Data to process →
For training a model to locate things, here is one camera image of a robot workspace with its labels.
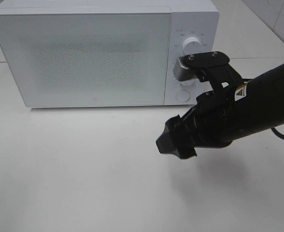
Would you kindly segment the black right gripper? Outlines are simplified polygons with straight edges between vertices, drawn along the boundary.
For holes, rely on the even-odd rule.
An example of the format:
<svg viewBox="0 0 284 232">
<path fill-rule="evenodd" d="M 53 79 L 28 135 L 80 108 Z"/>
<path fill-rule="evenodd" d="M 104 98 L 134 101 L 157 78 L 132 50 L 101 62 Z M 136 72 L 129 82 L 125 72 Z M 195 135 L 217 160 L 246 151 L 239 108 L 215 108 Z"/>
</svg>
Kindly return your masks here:
<svg viewBox="0 0 284 232">
<path fill-rule="evenodd" d="M 184 116 L 166 121 L 156 140 L 161 154 L 172 154 L 181 160 L 196 157 L 196 147 L 223 148 L 233 141 L 233 94 L 209 91 L 198 96 L 197 105 Z"/>
</svg>

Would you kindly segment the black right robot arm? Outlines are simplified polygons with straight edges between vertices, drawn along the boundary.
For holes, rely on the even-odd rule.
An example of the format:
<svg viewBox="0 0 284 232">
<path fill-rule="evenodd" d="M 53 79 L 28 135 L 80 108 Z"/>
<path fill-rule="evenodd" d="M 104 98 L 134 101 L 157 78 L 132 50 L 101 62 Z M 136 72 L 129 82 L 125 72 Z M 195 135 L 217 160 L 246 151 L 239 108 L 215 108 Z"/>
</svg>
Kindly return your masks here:
<svg viewBox="0 0 284 232">
<path fill-rule="evenodd" d="M 272 130 L 284 124 L 284 64 L 254 79 L 243 79 L 226 54 L 214 51 L 179 57 L 174 66 L 178 80 L 209 82 L 212 90 L 200 94 L 183 116 L 165 123 L 156 140 L 160 153 L 184 160 L 195 149 L 223 148 L 234 140 Z"/>
</svg>

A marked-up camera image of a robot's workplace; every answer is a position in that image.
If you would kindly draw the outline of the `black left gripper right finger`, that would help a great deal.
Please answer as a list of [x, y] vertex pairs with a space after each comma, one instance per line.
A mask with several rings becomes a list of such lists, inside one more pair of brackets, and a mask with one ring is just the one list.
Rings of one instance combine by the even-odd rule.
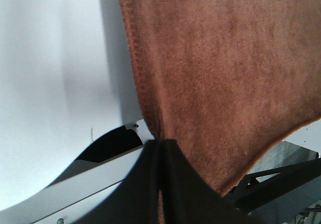
[[189, 164], [176, 141], [160, 144], [165, 223], [261, 223], [224, 200]]

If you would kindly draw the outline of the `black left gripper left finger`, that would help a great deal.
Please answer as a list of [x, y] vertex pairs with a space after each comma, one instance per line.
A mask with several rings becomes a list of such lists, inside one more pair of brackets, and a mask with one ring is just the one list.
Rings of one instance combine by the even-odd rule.
[[158, 223], [160, 148], [148, 141], [120, 185], [75, 223]]

Exercise instructions → Write the listing out exactly, word for word, but omit the pictures.

Response to this task →
For training a model to locate things, here is one camera image of a robot workspace with its labels.
Would you kindly segment the black right gripper? Outlines are simplified polygons with straight edges between vertices, drawn along the boundary.
For holes, rely on the even-odd rule.
An example of the format:
<svg viewBox="0 0 284 232">
<path fill-rule="evenodd" d="M 53 79 L 28 135 L 80 108 Z"/>
<path fill-rule="evenodd" d="M 104 98 L 134 101 L 157 78 L 132 50 L 101 62 Z M 136 72 L 129 82 L 125 72 Z M 195 135 L 217 160 L 246 151 L 239 108 L 215 108 Z"/>
</svg>
Kindly return your masks here:
<svg viewBox="0 0 284 232">
<path fill-rule="evenodd" d="M 184 116 L 166 121 L 156 140 L 161 154 L 172 154 L 181 160 L 196 157 L 196 147 L 223 148 L 233 141 L 233 94 L 209 91 L 198 96 L 197 105 Z"/>
</svg>

Would you kindly segment the black right robot arm? Outlines are simplified polygons with straight edges between vertices, drawn along the boundary.
For holes, rely on the even-odd rule.
An example of the format:
<svg viewBox="0 0 284 232">
<path fill-rule="evenodd" d="M 53 79 L 28 135 L 80 108 Z"/>
<path fill-rule="evenodd" d="M 104 98 L 134 101 L 157 78 L 132 50 L 101 62 Z M 136 72 L 129 82 L 125 72 Z M 195 135 L 217 160 L 246 151 L 239 108 L 215 108 Z"/>
</svg>
Kindly return your masks here:
<svg viewBox="0 0 284 232">
<path fill-rule="evenodd" d="M 272 130 L 284 124 L 284 64 L 254 79 L 243 79 L 226 54 L 214 51 L 179 57 L 174 66 L 178 80 L 209 82 L 212 90 L 200 94 L 183 116 L 165 123 L 156 140 L 160 153 L 184 160 L 195 149 L 223 148 L 234 140 Z"/>
</svg>

A marked-up camera image of a robot's workplace; every answer is a position in that image.
If you would kindly draw the outline of the `black left gripper right finger`, that would help a great deal.
Please answer as a list of [x, y] vertex pairs with a space after each comma, one instance per line.
A mask with several rings becomes a list of such lists, inside one more pair of brackets, and a mask with one ring is just the one list.
Rings of one instance combine by the even-odd rule.
[[189, 164], [176, 141], [160, 144], [165, 223], [261, 223], [224, 200]]

If you would kindly draw the outline of the `black left gripper left finger`, that would help a great deal.
Please answer as a list of [x, y] vertex pairs with a space after each comma, one instance per line.
A mask with several rings becomes a list of such lists, inside one more pair of brackets, and a mask with one ring is just the one list.
Rings of one instance combine by the even-odd rule.
[[158, 223], [160, 148], [148, 141], [120, 185], [75, 223]]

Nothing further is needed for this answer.